BEGIN

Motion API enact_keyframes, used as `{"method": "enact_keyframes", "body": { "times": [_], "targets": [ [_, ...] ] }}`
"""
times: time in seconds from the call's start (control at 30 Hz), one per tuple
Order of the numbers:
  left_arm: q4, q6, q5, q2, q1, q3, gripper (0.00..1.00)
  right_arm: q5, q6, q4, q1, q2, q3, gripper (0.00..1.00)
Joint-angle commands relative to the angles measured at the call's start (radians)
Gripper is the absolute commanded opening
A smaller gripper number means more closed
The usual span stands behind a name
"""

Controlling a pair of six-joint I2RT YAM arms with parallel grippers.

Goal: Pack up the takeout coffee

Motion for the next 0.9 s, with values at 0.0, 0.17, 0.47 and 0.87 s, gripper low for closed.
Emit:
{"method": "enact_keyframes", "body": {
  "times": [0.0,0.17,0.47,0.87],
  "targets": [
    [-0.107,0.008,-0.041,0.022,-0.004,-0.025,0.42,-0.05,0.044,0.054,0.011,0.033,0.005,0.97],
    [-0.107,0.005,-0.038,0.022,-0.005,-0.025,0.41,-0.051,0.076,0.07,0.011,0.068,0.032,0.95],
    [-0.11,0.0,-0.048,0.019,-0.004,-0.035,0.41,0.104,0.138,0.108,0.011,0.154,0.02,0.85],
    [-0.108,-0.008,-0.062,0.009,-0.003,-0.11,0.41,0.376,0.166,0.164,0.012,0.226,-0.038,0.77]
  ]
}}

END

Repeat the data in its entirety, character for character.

Motion API enact_keyframes, used as `{"method": "enact_keyframes", "body": { "times": [_], "targets": [ [_, ...] ] }}`
"""
times: time in seconds from the call's start (control at 30 Hz), one per tuple
Order of the numbers:
  left_arm: q4, q6, q5, q2, q1, q3, gripper (0.00..1.00)
  right_arm: q5, q6, q4, q1, q2, q3, gripper (0.00..1.00)
Joint-angle commands relative to the angles measured at the call's start (radians)
Gripper is the absolute commanded opening
A smaller gripper number means more closed
The usual span stands behind a name
"""

Controlling a pair of six-joint I2RT YAM arms with parallel grippers.

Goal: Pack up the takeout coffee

Motion for the next 0.9 s, with values at 0.0, 0.17, 0.47 and 0.87 s, gripper low for closed.
Emit:
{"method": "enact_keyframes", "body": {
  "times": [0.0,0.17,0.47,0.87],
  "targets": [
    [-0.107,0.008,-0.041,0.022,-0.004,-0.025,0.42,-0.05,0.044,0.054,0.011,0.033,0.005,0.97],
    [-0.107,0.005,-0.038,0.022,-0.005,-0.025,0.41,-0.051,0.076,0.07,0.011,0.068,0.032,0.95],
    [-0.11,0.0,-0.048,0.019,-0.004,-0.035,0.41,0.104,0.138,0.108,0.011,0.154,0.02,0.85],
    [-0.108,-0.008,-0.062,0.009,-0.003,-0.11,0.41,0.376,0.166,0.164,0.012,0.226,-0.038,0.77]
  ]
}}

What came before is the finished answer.